Sim I. Mobile Devices and Health. N Engl J Med 2019; 381:956–968.

  • Comprehensive review of leveraging mobile devices in health. This article discusses sensors, digital biomarkers, digital therapeutics and diagnostics, and the integration of mobile health into frontline clinical care. It concludes with open questions on the ethics, validation, and regulation of mobile health and the prevailing market forces that are shaping the growth of this technology sector.

Straus S, Glasziou P, Richardson WS, Haynes RB. (2018) Evidence-Based Medicine: How to Practice and Teach It. Elsevier. ISBN: 9780702062964.

  • A comprehensive description of evidence-based medicine geared towards practicing clinicians. It reviews EBM approaches for the major types of clinical questions (therapy, diagnosis and screening, prognosis) and includes tools and calculators for teaching and applying EBM in practice.

Pedro Larrañaga, Borja Calvo, Roberto Santana, Concha Bielza, Josu Galdiano, Iñaki Inza, José A. Lozano, Rubén Armañanzas, Guzmán Santafé, Aritz Pérez, Victor Robles, Machine learning in bioinformatics, Briefings in Bioinformatics, Volume 7, Issue 1, March 2006, Pages 86–112, https://doi.org/10.1093/bib/bbk007.

  • This is a comprehensive review of machine learning in bioinformatics.
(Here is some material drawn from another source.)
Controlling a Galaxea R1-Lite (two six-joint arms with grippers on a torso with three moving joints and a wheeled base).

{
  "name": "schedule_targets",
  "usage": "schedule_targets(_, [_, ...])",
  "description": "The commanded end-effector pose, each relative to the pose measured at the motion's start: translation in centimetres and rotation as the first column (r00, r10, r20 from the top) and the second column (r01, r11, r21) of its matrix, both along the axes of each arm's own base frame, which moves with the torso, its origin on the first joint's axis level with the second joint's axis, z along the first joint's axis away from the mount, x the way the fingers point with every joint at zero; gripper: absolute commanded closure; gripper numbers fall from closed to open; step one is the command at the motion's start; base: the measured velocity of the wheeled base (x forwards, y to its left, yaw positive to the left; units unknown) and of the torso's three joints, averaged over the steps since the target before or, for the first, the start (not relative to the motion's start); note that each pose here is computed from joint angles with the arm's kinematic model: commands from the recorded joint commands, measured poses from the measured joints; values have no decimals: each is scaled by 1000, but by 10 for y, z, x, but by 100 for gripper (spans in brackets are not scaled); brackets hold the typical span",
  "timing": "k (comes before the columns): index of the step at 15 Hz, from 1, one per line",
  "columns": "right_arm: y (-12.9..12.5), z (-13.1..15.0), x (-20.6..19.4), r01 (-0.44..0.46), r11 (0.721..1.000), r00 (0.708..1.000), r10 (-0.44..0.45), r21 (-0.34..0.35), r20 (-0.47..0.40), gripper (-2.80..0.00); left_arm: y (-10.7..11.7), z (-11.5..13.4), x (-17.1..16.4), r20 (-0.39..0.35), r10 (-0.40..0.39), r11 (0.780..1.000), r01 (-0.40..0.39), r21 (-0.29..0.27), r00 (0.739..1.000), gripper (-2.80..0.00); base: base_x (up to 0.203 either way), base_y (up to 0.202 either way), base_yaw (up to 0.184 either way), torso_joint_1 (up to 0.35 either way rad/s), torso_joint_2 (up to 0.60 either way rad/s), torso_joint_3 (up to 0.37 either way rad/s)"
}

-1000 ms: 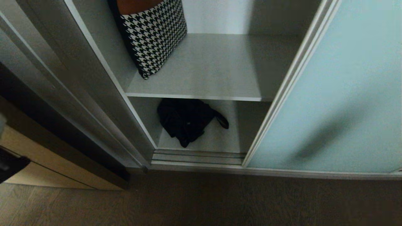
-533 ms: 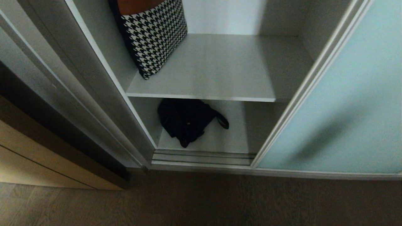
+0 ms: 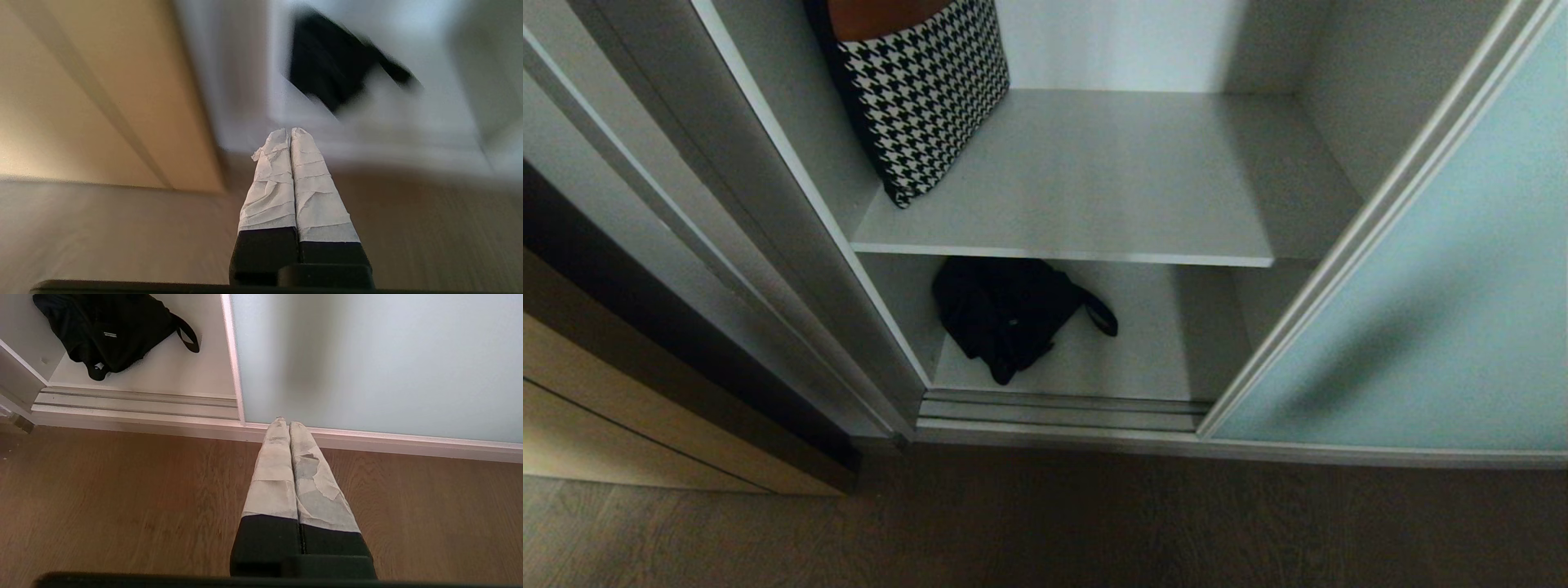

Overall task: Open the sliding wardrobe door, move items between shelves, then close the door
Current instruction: Open the door

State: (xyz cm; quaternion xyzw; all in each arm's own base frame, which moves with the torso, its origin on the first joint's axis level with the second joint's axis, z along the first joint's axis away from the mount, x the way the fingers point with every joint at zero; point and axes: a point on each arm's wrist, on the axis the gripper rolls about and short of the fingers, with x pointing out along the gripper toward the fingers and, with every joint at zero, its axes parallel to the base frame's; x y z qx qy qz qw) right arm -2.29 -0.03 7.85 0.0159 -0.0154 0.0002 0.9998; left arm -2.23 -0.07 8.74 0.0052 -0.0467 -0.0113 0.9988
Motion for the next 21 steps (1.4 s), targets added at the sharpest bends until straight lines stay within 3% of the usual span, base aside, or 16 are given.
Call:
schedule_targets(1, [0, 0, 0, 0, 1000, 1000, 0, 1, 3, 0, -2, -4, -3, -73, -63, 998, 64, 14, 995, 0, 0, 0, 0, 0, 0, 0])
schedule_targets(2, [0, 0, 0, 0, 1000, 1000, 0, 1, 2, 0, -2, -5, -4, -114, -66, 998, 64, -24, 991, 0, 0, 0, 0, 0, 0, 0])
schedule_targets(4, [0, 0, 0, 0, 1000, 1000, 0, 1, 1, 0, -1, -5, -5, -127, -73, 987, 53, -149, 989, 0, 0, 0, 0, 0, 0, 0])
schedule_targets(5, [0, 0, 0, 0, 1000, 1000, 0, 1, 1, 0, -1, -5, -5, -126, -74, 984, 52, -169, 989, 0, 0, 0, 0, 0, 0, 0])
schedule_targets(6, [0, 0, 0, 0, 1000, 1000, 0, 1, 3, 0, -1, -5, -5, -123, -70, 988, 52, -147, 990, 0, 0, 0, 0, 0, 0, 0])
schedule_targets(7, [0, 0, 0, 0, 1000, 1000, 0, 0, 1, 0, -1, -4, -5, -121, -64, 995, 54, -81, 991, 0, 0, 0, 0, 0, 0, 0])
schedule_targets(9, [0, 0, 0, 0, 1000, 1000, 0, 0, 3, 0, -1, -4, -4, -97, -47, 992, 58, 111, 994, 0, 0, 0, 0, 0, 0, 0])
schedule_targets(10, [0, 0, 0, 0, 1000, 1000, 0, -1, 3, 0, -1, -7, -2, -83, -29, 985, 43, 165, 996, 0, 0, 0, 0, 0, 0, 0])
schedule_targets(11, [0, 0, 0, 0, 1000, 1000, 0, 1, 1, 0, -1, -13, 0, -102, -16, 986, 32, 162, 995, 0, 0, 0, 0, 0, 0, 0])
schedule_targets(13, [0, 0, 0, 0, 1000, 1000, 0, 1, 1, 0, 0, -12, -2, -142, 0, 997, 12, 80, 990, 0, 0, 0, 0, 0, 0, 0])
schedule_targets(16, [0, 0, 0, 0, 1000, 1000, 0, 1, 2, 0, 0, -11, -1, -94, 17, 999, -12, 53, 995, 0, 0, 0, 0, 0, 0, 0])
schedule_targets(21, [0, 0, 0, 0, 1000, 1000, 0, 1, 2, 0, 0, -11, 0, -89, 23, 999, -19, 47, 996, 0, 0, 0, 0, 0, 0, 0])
The authors present a number of modelling methods, such as supervised classification, clustering and probabilistic graphical models for knowledge discovery, as well as deterministic and stochastic heuristics for optimization. They present applications in genomics, proteomics, systems biology, evolution and text mining however the methodology is applicable to other types of data including clinical.

Alyass, A., Turcotte, M. & Meyre, D. From big data analysis to personalized medicine for all: challenges and opportunities. BMC Med Genomics 8, 33 (2015). https://doi.org/10.1186/s12920-015-0108-y.

  • While there are incredible opportunities with the recent advances in high throughput technologies allowing for leveraging and integrating large datasets to achieve more precise modeling of human disease, there are also challenges that need to be recognized. Several bottlenecks include generation of cost-effective high-throughput data; hybrid education and multidisciplinary teams; data storage and processing; data integration and interpretation; and individual and global economic relevance. This article discusses challenges and opportunities in personalized medicine using big data.